In 1957, following a request by Liu Shaoqi, Liu Yunbin returned to China to work in the Chinese nuclear weapons program. Following his father, Alexei, his sister and his mother arrived in China in 1959, which would be the last time he would see his father. Due to the tensions between China and Soviet Union, Mara divorced Liu and returned to the Soviet Union with Alexei and his sister.

In 1960, Alexei met his grandfather Liu Shaoqi during Liu's visit to the Soviet Union, which would be the only time he would meet his grandfather in person. During the Cultural Revolution, Liu Shaoqi was denounced as a "capitalist roader" and "traitor", and was removed from his position, which resulted in Liu Yunbin being condemned as a "spy" and "capitalist roader". Liu Yunbin was also abused by the Red Guards and committed suicide on 21 November 1967 while Liu Shaoqi died on 12 November 1969 due in part to maltreatment and torture in custody.

==Career==
During his life in the Soviet Union, Alexei never publicly disclosed himself as grandson of Liu Shaoqi. Also, while he was in high school and at his workplace, he kept the information to himself due to the fear of being spied on by the KGB, when Sino-Soviet relations further deteriorated. After graduating from Moscow Aviation Institute, he worked with the Soviet State Space Command Center and later the Russian State Space Command Center, and became a senior engineer.

In 1998, at the request of Liu Shaoqi's wife Wang Guangmei, he was invited by the Government of China to attend the celebrations of the 100th birth anniversary of Liu Shaoqi. However, because his occupation involved military secrecy, his request to travel to China was denied. By the time he received approval to travel to China following a long delay in waiting for instructions from the military administration and the Federal Security Service, the celebrations of Liu Shaoqi's 100th birth anniversary had already ended.
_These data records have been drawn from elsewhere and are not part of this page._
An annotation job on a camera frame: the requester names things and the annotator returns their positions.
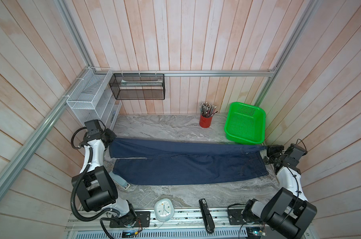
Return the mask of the blue denim trousers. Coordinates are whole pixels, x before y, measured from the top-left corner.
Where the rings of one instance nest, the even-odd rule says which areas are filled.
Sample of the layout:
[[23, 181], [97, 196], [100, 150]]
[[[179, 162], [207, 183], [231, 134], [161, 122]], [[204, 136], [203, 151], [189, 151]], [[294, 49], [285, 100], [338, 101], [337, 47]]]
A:
[[116, 138], [113, 173], [136, 185], [197, 185], [268, 175], [261, 145]]

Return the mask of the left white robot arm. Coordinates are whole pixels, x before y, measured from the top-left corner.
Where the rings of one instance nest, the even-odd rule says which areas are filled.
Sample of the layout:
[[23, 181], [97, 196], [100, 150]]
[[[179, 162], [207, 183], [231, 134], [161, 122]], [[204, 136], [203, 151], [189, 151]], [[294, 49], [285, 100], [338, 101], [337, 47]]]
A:
[[104, 152], [116, 138], [115, 133], [101, 120], [94, 119], [85, 122], [85, 126], [76, 130], [73, 136], [84, 129], [87, 132], [78, 146], [71, 138], [72, 148], [84, 148], [86, 154], [79, 175], [72, 178], [70, 207], [73, 215], [82, 222], [99, 219], [104, 233], [112, 239], [104, 221], [115, 221], [131, 228], [137, 222], [137, 215], [133, 205], [118, 196], [115, 183], [103, 166]]

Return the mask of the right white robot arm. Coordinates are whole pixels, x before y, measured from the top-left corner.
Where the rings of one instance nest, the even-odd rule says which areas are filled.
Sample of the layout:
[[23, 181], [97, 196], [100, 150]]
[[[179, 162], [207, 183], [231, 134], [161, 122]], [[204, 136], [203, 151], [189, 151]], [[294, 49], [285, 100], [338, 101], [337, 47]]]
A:
[[244, 222], [263, 223], [287, 239], [300, 239], [317, 214], [317, 208], [308, 202], [301, 185], [300, 159], [307, 154], [305, 145], [292, 143], [267, 147], [267, 159], [274, 167], [280, 184], [279, 191], [267, 203], [249, 200], [241, 214]]

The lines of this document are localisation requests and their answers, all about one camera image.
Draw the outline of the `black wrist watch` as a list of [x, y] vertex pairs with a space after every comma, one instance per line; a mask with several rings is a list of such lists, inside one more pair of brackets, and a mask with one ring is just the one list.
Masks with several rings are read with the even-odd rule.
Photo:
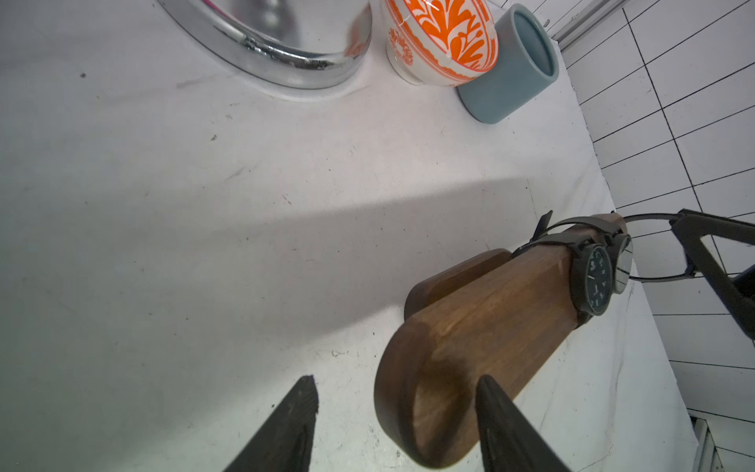
[[651, 212], [625, 216], [633, 234], [636, 271], [631, 279], [663, 283], [696, 277], [698, 271], [670, 228], [680, 214]]
[[552, 229], [567, 225], [580, 225], [595, 229], [606, 245], [613, 269], [613, 292], [621, 294], [629, 281], [629, 271], [633, 258], [631, 236], [628, 234], [624, 219], [613, 212], [597, 216], [576, 216], [551, 223], [552, 211], [544, 214], [536, 226], [531, 242], [534, 242]]

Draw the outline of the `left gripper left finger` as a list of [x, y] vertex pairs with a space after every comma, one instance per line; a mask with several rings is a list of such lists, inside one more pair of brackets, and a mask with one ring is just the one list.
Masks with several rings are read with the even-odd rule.
[[309, 471], [319, 404], [315, 378], [301, 377], [225, 471]]

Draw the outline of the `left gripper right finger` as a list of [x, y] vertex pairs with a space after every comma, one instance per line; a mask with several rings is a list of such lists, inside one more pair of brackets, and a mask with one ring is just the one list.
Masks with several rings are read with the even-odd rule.
[[475, 411], [485, 471], [561, 471], [568, 467], [490, 375], [480, 377]]

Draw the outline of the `black watch green numerals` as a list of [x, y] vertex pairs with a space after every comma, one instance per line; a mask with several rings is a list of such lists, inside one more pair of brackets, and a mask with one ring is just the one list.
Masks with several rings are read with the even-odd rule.
[[563, 246], [570, 251], [570, 297], [577, 311], [577, 326], [605, 314], [613, 296], [613, 263], [605, 244], [587, 233], [562, 232], [517, 248], [513, 258], [536, 246]]

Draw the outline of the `brown wooden watch stand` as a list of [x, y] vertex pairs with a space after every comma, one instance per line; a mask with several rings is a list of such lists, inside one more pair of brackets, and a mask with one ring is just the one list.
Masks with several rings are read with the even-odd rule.
[[[599, 233], [580, 225], [547, 235]], [[577, 326], [571, 253], [563, 246], [491, 250], [418, 283], [377, 368], [385, 434], [420, 465], [444, 468], [480, 446], [476, 387], [490, 375], [508, 397], [525, 388]]]

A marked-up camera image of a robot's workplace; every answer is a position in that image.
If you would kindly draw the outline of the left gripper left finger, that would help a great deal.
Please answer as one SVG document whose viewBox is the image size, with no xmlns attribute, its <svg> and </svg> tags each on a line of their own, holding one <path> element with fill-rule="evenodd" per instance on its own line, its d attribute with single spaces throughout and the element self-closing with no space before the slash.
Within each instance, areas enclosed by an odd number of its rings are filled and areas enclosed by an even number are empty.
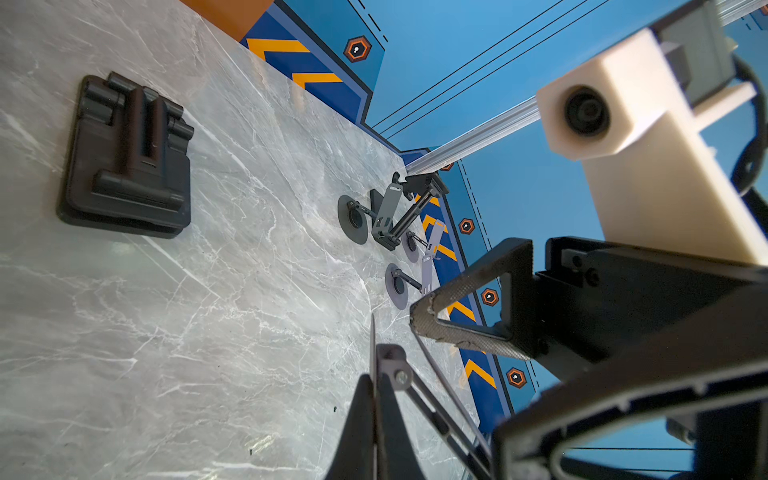
<svg viewBox="0 0 768 480">
<path fill-rule="evenodd" d="M 325 476 L 330 480 L 374 478 L 374 394 L 368 374 L 358 379 L 333 461 Z"/>
</svg>

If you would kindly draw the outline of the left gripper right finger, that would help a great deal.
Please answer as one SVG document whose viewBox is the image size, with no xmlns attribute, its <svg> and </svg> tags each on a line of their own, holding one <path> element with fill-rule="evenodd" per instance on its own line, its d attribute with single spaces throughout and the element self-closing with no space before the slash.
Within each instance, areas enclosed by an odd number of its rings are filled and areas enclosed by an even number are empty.
<svg viewBox="0 0 768 480">
<path fill-rule="evenodd" d="M 386 374 L 376 378 L 376 478 L 424 479 L 394 388 Z"/>
</svg>

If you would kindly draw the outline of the right aluminium corner post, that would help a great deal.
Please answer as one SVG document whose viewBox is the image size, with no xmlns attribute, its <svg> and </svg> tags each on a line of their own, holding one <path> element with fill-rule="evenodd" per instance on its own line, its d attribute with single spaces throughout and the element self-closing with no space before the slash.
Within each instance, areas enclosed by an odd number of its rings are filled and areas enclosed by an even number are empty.
<svg viewBox="0 0 768 480">
<path fill-rule="evenodd" d="M 688 1 L 649 26 L 691 105 L 700 104 L 714 93 L 712 86 L 691 87 L 696 71 L 714 68 L 712 63 L 694 58 L 693 42 L 699 39 L 715 49 L 724 26 L 766 9 L 765 1 Z M 537 98 L 531 97 L 410 163 L 408 171 L 422 173 L 428 167 L 447 168 L 539 119 Z"/>
</svg>

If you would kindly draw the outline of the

In the aftermath, Alexei applied for early retirement but his superiors did not approve it. He later appealed to the court and won the case, then retired in 1998. Because his work involved state secrets, according to regulations he could only go abroad five years after retiring. Thus, five years later, in 2003, Alexei went to China for the first time and was welcomed by Wang Guangmei and Liu Shaoqi's living relatives. He then visited Liu Shaoqi's birthplace at Huaminglou town in Ningxiang, Hunan.

Since then, he has visited China multiple times and a few years later, he obtained a permanent residence permit for foreigners and settled in Panyu District in Guangzhou. Presently, he manages a non-commercial organization in Guangzhou that facilitates trade between China and Russia.

==Personal life==
Alexei and his wife have a son and daughter. His daughter serves as the vice chairman of the Russian-Asian Industrial Entrepreneurs Association and Russia-Philippine Business Council.